NHS Patients could edit their own medical records via Google or Microsoft

OnMedica staff

Monday, 10 August 2009

The Conservative Party plans to allow private sector firms such as Google or Microsoft to store NHS patient records and for patients to have greater access.

Launching plans for a major shake-up of NHS Information Technology, Shadow Health Minister Stephen O’Brien today said every NHS patient would have a username and password and could update their records with information like blood pressure and cholesterol levels.

Mr O’Brien promised huge cost savings for the NHS by scrapping government plans for a central database of patient records. Connecting for Health, the £12billion NHS computerisation programme in England, is the largest civilian IT project in the world but has suffered setbacks.

Although some parts have been implemented successfully, there have been problems in upgrading computer systems in hospitals and setting up the electronic patient record. It is thought the programme is some five years behind schedule.

The Tories are promising NHS trusts a choice of computer systems, rather than having a single one imposed.

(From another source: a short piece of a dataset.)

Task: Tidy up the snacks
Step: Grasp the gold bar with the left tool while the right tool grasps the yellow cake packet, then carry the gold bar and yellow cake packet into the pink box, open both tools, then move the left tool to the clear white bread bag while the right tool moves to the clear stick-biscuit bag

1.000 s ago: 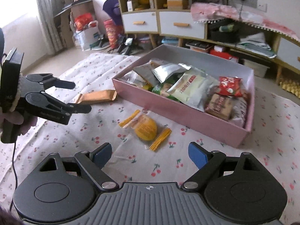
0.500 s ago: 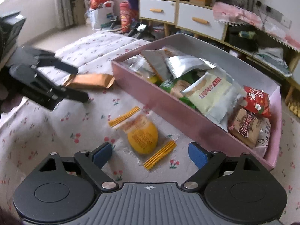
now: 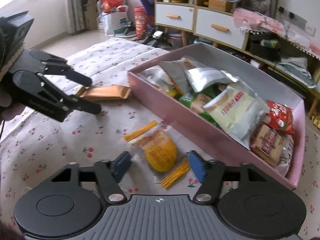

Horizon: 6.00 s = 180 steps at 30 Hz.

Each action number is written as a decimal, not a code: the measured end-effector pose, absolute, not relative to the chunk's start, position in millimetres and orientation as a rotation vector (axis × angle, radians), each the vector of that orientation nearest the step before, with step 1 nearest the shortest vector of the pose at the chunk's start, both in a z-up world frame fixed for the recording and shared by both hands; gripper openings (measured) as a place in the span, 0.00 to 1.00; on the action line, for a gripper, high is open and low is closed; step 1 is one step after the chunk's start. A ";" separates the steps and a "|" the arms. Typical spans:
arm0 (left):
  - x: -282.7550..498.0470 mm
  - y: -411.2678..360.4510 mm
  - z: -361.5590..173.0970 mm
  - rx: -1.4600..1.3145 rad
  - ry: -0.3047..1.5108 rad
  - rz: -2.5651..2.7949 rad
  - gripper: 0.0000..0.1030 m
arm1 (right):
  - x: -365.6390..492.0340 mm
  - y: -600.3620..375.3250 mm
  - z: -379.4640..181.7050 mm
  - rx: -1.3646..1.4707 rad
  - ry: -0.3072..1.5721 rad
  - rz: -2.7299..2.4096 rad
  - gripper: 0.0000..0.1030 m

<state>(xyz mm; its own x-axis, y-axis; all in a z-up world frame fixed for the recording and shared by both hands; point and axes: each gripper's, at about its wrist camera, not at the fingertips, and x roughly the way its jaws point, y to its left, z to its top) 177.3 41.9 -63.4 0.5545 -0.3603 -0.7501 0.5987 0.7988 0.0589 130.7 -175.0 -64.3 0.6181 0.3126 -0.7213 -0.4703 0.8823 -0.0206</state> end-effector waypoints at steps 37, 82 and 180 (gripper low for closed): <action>179.1 43.2 -52.3 0.287 0.810 -0.519 0.26 | 134.8 -163.9 -50.6 -0.153 0.781 0.450 0.21; 182.9 -11.8 6.6 0.026 0.722 -0.498 0.25 | 141.3 -259.8 27.7 0.261 0.578 0.169 0.05; 32.0 -29.5 -32.3 0.487 0.969 -0.807 0.92 | -3.0 -197.9 -26.4 -0.280 0.908 0.529 0.96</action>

Professor Steve Field, chairman of the Royal College of General Practitioners, said the idea of more patient input into their own records was an interesting one already being looked at by the NHS.

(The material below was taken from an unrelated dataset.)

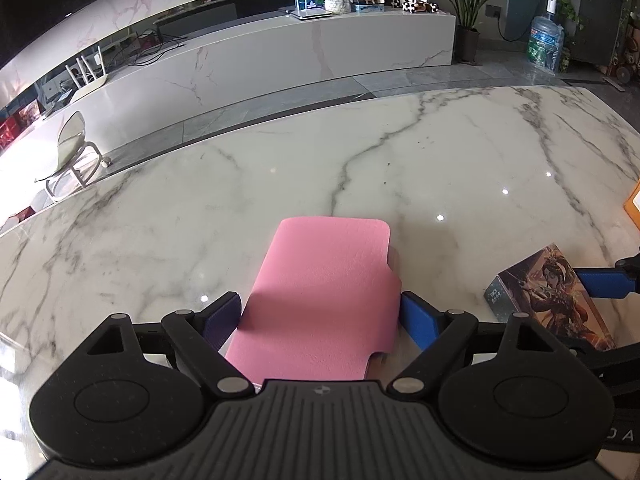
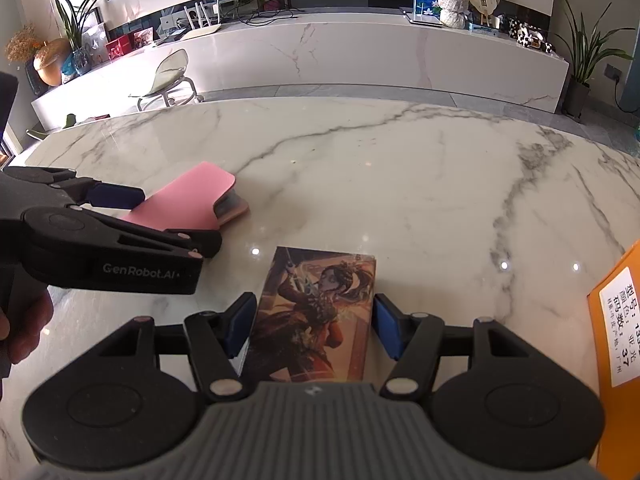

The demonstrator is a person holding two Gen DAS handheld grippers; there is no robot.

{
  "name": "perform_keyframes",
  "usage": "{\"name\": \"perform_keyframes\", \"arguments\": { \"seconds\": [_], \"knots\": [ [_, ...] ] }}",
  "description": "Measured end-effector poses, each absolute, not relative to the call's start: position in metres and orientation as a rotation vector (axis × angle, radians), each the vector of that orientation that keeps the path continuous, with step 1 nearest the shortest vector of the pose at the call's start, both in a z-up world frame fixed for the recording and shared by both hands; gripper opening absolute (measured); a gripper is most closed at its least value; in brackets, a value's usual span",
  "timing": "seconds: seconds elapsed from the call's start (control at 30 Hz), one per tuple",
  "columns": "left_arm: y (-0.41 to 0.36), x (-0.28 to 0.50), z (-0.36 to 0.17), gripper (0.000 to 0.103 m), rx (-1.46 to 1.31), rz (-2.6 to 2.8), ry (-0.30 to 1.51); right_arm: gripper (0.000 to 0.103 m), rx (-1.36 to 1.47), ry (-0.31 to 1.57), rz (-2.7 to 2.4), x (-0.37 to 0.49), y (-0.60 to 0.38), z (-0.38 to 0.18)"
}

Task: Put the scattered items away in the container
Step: 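Grasp the card deck with the right tool while the left tool grasps the pink wallet, then lift the pink wallet and card deck and carry both over the shoebox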

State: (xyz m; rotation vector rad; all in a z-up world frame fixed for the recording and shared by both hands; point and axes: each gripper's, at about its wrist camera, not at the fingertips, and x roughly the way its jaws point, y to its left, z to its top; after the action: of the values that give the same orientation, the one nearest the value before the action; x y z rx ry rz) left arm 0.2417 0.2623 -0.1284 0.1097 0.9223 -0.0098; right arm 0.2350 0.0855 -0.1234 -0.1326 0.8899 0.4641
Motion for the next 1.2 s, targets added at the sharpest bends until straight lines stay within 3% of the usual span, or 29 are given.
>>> {"name": "perform_keyframes", "arguments": {
  "seconds": [0.87, 0.9, 0.93, 1.0, 1.17, 1.2],
  "knots": [
    [0.131, 0.050, -0.098, 0.096, -0.026, 0.163, 0.886, 0.064, -0.252, 0.929, 0.409, 0.095, -0.037, -0.107],
    [0.128, 0.045, -0.096, 0.085, -0.035, 0.156, 0.881, 0.064, -0.250, 0.921, 0.404, 0.090, -0.041, -0.106],
    [0.123, 0.041, -0.093, 0.060, -0.020, 0.150, 0.858, 0.064, -0.247, 0.914, 0.401, 0.086, -0.045, -0.104],
    [0.112, 0.035, -0.085, 0.042, 0.019, 0.153, 0.827, 0.064, -0.235, 0.902, 0.391, 0.077, -0.053, -0.101],
    [0.107, 0.026, -0.085, 0.041, -0.006, 0.158, 0.845, 0.064, -0.204, 0.873, 0.380, 0.059, -0.069, -0.092],
    [0.108, 0.023, -0.085, 0.046, -0.014, 0.164, 0.846, 0.064, -0.194, 0.872, 0.378, 0.058, -0.072, -0.092]
  ]
}}
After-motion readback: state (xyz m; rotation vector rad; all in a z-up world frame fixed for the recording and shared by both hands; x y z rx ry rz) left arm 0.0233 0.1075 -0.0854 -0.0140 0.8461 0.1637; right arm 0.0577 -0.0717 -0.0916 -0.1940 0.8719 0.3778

It could be used by epileptics to record when they had fits or people with depression to identify triggers of their condition, helping clinicians, he said.

But Health Minister Ann Keen said: "The Tories need to make it very clear how their plans will ensure patient confidentiality.

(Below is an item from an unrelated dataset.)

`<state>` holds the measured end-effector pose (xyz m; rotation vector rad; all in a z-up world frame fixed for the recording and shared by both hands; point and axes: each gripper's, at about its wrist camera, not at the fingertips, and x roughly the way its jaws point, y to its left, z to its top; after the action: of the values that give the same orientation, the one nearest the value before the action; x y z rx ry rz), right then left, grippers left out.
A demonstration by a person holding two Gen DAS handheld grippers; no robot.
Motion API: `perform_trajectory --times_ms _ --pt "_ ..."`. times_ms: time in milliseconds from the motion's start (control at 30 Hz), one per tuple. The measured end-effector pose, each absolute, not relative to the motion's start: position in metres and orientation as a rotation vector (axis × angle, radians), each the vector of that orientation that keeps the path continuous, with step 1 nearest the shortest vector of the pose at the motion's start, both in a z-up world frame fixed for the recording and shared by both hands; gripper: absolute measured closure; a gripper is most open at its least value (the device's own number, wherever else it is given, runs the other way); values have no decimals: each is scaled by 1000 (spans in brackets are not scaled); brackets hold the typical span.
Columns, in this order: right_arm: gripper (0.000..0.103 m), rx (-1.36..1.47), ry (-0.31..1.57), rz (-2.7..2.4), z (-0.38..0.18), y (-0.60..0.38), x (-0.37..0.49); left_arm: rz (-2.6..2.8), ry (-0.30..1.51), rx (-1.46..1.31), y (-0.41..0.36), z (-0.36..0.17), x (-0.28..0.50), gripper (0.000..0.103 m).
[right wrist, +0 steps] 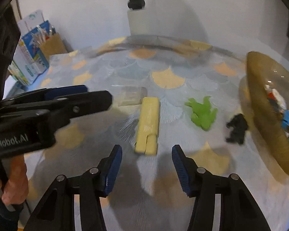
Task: Organize rigid objects
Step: 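Grasp the yellow stick with the right tool while the left tool grasps the clear plastic cup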
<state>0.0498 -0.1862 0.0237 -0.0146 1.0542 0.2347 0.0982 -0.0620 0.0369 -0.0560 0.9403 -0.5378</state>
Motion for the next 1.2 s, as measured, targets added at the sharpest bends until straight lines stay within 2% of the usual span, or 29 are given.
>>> perform_trajectory --times_ms 100,167,233,267,300,333,567,900,1000,1033,1067,1100,1167,1200 --pt "53 -39 1013 243 19 -184 60 -554 956 -68 -68 27 111 57" --pt "55 -63 996 230 17 -180 65 -577 964 -85 -71 24 117 64" --pt "63 -106 971 206 15 -176 67 -581 973 -87 -73 21 121 75" --pt "70 -112 963 209 15 -174 67 -587 978 -92 -74 19 123 78" --pt "78 -110 961 216 17 -174 67 -592 978 -95 -76 18 123 90" --pt "78 -117 958 217 17 -172 68 -589 972 -91 -77 18 123 92" --pt "79 -87 970 225 19 -182 53 -604 917 -38 -69 38 92 95" --pt "79 -48 981 232 28 -196 -47 -603 899 257 -50 46 -11 95" --pt "79 -23 979 234 27 -200 -66 -586 913 276 -45 43 -25 93" --pt "79 -14 982 230 25 -202 -71 -578 919 265 -44 42 -24 90" --pt "79 -10 985 223 24 -203 -72 -559 931 235 -43 44 -18 85" --pt "79 -2 987 214 25 -206 -72 -545 940 207 -43 45 -12 72" --pt "79 7 998 209 27 -207 -69 -548 953 106 -41 50 6 61" --pt "79 8 1002 215 29 -207 -65 -552 955 68 -41 51 13 52"
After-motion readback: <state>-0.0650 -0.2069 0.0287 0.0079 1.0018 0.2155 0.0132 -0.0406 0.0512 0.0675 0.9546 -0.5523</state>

"We have already set out our plans to give patients greater access to health information, for example through Healthspace where patients can see their summary care record."

Mr O'Brien told BBC Radio 4's Today programme: "We want to give patients the ability to give themselves greater control over their information."

He added: "If we hold the data locally it's more likely to be protected than within this massive [NHS] database...

"There's always a need to protect data, whether it's in the public or private sector.

A Department of Health spokesman said: "Patients are now directly benefiting from the modernisation of NHS IT - including being able to make their first outpatient appointment through Choose and Book, new digital images and a new electronic prescriptions service."

He added that the programme was already being delivered locally, with "detailed care records" continuing to be held in an electronic form.

The government has made it clear to the companies contracted to deliver the upgrades that it expects further significant progress by the end of November.